Posted Nov 29, 2019 - 10:59 UTC

Resolved
We have rebuilt the infrastructure that hosts our grafana services.

Full service has been restored to all customers.

A postmortem for this incident will be published in the coming days.
Posted Nov 21, 2019 - 17:52 UTC
Update
We are continuing to monitor for any further issues.
Posted Nov 21, 2019 - 17:52 UTC
Update
We are continuing to restore access to Grafana, and remaining affected users should see improvement shortly.
Posted Nov 21, 2019 - 15:35 UTC
Update
Some connecitivity issues to Grafana persist however we're seeing access being restored for some more users.
We know this has had a significant impact to those affected and will be publishing a postmortem analysis of the incident once resolved with more details of what happened.
Posted Nov 21, 2019 - 10:30 UTC
Update
We're continuing to channel all resources to investigate the issue connecting to Grafana for 4% of our users.
Some users have reported success in connecting to Grafana.
We're also looking at that the Grafana version upgrade to 6.4.3 that was rolled out to investigate any correlation between the upgrade and the connectivity issue.
Posted Nov 21, 2019 - 03:12 UTC
Update
We continue to see connectivity issues for 4% of customers.
We have narrowed down the issue to infrastructure and are continuing to investigate.
Customers who needs dashboard urgently, can setup a local grafana with the instructions in our previous update.
We can also export your dashboards in json format for you to import into your local grafana seamlessly to regain access to your original dashboards on hostedgraphite.
We are also in the process of spinning up independent cloud-based grafana instances as another alternative workaround.
Posted Nov 20, 2019 - 09:19 UTC
Update
We continue to see connectivity issues for 4% of customers.

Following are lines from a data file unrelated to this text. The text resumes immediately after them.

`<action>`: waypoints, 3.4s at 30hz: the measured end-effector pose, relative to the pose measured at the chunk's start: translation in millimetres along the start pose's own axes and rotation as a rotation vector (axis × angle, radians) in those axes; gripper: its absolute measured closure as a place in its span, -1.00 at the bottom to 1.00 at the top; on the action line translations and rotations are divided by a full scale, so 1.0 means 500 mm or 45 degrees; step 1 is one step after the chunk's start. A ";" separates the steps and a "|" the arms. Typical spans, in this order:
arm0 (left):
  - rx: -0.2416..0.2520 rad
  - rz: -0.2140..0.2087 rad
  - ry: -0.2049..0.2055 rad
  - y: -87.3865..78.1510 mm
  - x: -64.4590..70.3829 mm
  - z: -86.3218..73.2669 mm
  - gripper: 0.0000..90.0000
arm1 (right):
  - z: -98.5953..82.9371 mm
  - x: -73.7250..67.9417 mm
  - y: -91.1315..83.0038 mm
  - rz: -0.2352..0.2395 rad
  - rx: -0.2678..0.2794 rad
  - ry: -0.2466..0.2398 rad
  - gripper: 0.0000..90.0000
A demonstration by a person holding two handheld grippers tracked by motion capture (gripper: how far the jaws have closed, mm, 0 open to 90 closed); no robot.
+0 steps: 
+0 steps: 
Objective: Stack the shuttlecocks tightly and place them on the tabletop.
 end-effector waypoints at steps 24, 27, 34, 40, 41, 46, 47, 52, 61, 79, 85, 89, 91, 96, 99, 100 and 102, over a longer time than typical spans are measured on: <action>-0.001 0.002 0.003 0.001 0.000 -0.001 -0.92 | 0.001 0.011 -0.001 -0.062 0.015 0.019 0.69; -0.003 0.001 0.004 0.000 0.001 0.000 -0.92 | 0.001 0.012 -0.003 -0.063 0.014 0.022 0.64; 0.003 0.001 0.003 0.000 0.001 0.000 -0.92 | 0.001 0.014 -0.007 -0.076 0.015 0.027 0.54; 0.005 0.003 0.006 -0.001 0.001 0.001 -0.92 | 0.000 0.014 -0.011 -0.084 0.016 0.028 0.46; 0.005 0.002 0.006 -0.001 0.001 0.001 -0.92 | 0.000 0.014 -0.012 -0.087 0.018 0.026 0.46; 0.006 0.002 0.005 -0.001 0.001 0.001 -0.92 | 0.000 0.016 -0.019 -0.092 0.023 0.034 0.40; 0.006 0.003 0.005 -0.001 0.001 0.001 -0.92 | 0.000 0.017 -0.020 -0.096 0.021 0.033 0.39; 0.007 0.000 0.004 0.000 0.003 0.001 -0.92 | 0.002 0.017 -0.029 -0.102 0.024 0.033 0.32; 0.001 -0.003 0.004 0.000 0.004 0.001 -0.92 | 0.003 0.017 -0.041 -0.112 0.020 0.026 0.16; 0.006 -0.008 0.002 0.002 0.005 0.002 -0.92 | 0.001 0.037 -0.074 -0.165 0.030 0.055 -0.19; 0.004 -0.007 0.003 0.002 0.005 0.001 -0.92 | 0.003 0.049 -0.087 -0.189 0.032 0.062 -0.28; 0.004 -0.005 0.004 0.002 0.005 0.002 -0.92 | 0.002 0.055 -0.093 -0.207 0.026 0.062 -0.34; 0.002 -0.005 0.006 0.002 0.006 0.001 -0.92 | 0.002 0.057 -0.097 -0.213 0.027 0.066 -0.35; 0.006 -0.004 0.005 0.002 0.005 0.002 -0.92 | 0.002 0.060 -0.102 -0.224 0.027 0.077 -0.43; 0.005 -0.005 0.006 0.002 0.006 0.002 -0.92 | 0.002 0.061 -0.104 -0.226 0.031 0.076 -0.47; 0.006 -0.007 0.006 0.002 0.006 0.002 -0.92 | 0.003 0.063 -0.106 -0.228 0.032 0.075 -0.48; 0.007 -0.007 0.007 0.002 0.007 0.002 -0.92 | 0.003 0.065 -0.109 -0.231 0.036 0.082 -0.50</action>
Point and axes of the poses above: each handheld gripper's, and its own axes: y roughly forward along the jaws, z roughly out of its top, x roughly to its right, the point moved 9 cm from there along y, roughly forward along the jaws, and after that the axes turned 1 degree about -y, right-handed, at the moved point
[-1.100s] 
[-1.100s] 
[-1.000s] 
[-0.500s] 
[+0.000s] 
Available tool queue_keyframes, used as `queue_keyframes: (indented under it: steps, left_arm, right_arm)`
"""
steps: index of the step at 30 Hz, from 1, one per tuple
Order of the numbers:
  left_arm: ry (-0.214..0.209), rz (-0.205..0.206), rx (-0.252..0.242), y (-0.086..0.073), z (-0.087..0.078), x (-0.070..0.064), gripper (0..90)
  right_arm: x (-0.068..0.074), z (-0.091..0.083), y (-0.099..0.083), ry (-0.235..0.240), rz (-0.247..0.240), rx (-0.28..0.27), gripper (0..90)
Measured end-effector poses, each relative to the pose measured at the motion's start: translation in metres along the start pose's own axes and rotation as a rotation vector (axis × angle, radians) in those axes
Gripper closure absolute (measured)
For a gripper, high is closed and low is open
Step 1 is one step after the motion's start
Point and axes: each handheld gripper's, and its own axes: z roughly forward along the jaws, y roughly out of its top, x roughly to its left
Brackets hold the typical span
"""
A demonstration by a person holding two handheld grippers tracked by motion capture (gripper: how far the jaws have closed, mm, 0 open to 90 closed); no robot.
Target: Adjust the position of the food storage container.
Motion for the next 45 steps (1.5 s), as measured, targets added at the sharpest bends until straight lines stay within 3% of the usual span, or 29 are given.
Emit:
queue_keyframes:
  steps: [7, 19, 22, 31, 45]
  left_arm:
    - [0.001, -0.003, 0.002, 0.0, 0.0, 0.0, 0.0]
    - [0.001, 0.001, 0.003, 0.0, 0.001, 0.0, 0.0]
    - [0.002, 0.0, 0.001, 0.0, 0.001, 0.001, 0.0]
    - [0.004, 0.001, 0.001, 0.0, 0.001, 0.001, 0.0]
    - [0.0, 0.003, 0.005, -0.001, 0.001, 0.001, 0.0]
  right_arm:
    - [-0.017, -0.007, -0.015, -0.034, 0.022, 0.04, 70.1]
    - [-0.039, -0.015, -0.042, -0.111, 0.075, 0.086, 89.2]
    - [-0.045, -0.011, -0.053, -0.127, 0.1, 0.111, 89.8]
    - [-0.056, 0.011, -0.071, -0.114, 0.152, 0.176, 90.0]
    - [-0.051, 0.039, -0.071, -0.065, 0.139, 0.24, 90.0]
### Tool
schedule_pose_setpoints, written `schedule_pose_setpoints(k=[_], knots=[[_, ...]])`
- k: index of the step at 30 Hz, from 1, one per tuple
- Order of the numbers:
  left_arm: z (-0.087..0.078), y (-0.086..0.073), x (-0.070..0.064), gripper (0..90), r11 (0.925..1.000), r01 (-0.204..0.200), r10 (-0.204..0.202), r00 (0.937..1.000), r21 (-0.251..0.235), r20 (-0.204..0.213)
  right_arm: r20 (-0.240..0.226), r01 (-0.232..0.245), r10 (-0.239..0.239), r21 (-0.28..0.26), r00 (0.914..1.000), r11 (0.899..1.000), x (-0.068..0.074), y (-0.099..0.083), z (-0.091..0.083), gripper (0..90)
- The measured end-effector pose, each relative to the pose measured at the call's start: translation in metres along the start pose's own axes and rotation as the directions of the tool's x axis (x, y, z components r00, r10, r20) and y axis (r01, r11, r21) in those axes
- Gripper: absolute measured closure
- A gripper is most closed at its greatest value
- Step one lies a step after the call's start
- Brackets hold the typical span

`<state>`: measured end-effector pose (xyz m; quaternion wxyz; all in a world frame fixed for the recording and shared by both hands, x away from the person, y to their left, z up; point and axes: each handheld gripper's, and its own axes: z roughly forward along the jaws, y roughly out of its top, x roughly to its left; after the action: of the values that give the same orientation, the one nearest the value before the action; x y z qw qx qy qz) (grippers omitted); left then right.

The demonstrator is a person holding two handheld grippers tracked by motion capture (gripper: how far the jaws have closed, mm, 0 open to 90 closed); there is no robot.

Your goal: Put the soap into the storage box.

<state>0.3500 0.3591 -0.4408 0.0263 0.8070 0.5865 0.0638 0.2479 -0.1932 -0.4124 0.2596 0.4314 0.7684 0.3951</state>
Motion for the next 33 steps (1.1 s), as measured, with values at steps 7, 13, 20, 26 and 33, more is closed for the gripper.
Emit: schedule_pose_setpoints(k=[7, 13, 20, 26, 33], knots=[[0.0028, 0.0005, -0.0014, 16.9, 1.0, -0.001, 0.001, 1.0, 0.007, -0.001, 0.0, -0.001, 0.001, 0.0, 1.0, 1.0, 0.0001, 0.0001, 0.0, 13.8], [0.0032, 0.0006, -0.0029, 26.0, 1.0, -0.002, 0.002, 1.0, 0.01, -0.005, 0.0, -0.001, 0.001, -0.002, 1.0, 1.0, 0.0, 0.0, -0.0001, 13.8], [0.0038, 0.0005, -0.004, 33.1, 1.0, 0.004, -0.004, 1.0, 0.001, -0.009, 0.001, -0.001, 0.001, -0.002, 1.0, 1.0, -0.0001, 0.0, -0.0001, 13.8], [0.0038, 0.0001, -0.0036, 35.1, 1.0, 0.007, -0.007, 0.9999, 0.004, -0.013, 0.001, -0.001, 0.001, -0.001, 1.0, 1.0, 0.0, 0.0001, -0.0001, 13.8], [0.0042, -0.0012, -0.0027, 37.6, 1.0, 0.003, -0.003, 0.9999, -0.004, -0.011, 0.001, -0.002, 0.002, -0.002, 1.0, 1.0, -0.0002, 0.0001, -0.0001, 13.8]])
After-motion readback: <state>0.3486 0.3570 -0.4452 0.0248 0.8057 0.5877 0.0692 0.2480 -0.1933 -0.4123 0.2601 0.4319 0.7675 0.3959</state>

We have prepared steps for a workaround - you can use a local Grafana to view you data on hostedgraphite.com:

0. Install docker (https://docs.docker.com/install/)
1. Install grafana. From your terminal, do 'docker run -d --name=grafana -p 3000:3000 grafana/grafana'
2. Point your browser at http://localhost:3000
3. Userid/Password is 'admin'. You will be prompted to change.
4. Configure your local grafana to point to hostedgraphite.com as datasource (https://www.hostedgraphite.com/docs/dashboards/local-grafana.html)
5. Plot the metrics that you want. To see list of metrics that you have (https://www.hostedgraphite.com/docs/advanced/delete_metrics.html)

We are investingating both the issue and also the possibility of exporting out your dashboards in a format that you can import to your local Grafana.
Posted Nov 20, 2019 - 03:59 UTC
Monitoring
Our grafana services are recovering.
We continue to see connectivity issues for 4% of customers.
These will continue to recover over the coming hours.
Posted Nov 19, 2019 - 18:48 UTC
Investigating
We're currently investigating issues connecting to Grafana.

Ingestion continues as normal and no data has been lost.
Posted Nov 19, 2019 - 14:43 UTC
This incident affected: Website.